+++ Collected data
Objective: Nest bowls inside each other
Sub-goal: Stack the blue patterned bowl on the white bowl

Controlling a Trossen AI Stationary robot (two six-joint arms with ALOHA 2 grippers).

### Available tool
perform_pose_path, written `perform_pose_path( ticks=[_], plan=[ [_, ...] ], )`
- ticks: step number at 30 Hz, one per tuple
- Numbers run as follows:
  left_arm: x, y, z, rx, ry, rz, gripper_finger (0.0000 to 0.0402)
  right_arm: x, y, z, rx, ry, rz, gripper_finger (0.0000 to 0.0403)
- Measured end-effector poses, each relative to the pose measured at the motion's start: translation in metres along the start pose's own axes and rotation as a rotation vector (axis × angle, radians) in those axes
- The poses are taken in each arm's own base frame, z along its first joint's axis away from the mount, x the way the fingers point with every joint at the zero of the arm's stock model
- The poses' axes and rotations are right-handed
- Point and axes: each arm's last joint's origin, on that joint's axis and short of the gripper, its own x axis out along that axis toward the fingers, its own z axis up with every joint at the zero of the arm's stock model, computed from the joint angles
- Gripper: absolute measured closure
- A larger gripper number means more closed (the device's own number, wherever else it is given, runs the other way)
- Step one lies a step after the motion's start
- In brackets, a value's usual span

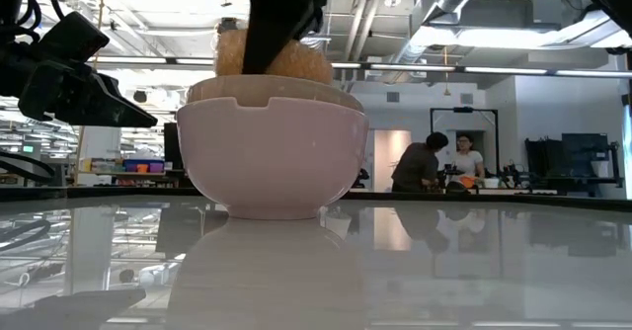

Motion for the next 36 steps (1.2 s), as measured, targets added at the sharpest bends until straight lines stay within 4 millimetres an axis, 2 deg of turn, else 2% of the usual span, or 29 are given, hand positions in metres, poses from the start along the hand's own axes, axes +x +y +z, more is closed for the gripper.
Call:
perform_pose_path(
  ticks=[5, 13, 20, 29, 36],
  plan=[
    [0.000, 0.000, 0.000, 0.000, 0.000, 0.000, 0.0276, 0.011, 0.001, -0.006, -0.023, 0.037, -0.001, 0.0361],
    [0.000, 0.000, 0.000, 0.000, 0.000, 0.000, 0.0276, 0.023, -0.008, -0.010, -0.014, 0.074, -0.018, 0.0361],
    [0.000, 0.000, 0.000, 0.000, 0.000, 0.000, 0.0276, 0.026, -0.014, -0.009, 0.003, 0.077, 0.011, 0.0356],
    [0.000, 0.000, 0.000, 0.000, 0.000, 0.000, 0.0276, 0.026, -0.014, -0.008, 0.006, 0.077, 0.028, 0.0321],
    [0.000, 0.000, 0.000, 0.000, 0.000, 0.000, 0.0276, 0.026, -0.014, -0.008, 0.008, 0.077, 0.028, 0.0315]
  ],
)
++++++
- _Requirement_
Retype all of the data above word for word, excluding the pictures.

- _Written reply_
Objective: Nest bowls inside each other
Sub-goal: Stack the blue patterned bowl on the white bowl

Controlling a Trossen AI Stationary robot (two six-joint arms with ALOHA 2 grippers).

### Available tool
perform_pose_path, written `perform_pose_path( ticks=[_], plan=[ [_, ...] ], )`
- ticks: step number at 30 Hz, one per tuple
- Numbers run as follows:
  left_arm: x, y, z, rx, ry, rz, gripper_finger (0.0000 to 0.0402)
  right_arm: x, y, z, rx, ry, rz, gripper_finger (0.0000 to 0.0403)
- Measured end-effector poses, each relative to the pose measured at the motion's start: translation in metres along the start pose's own axes and rotation as a rotation vector (axis × angle, radians) in those axes
- The poses are taken in each arm's own base frame, z along its first joint's axis away from the mount, x the way the fingers point with every joint at the zero of the arm's stock model
- The poses' axes and rotations are right-handed
- Point and axes: each arm's last joint's origin, on that joint's axis and short of the gripper, its own x axis out along that axis toward the fingers, its own z axis up with every joint at the zero of the arm's stock model, computed from the joint angles
- Gripper: absolute measured closure
- A larger gripper number means more closed (the device's own number, wherever else it is given, runs the other way)
- Step one lies a step after the motion's start
- In brackets, a value's usual span


Motion for the next 36 steps (1.2 s), as measured, targets added at the sharpest bends until straight lines stay within 4 millimetres an axis, 2 deg of turn, else 2% of the usual span, or 29 are given, hand positions in metres, poses from the start along the hand's own axes, axes +x +y +z, more is closed for the gripper.
Call:
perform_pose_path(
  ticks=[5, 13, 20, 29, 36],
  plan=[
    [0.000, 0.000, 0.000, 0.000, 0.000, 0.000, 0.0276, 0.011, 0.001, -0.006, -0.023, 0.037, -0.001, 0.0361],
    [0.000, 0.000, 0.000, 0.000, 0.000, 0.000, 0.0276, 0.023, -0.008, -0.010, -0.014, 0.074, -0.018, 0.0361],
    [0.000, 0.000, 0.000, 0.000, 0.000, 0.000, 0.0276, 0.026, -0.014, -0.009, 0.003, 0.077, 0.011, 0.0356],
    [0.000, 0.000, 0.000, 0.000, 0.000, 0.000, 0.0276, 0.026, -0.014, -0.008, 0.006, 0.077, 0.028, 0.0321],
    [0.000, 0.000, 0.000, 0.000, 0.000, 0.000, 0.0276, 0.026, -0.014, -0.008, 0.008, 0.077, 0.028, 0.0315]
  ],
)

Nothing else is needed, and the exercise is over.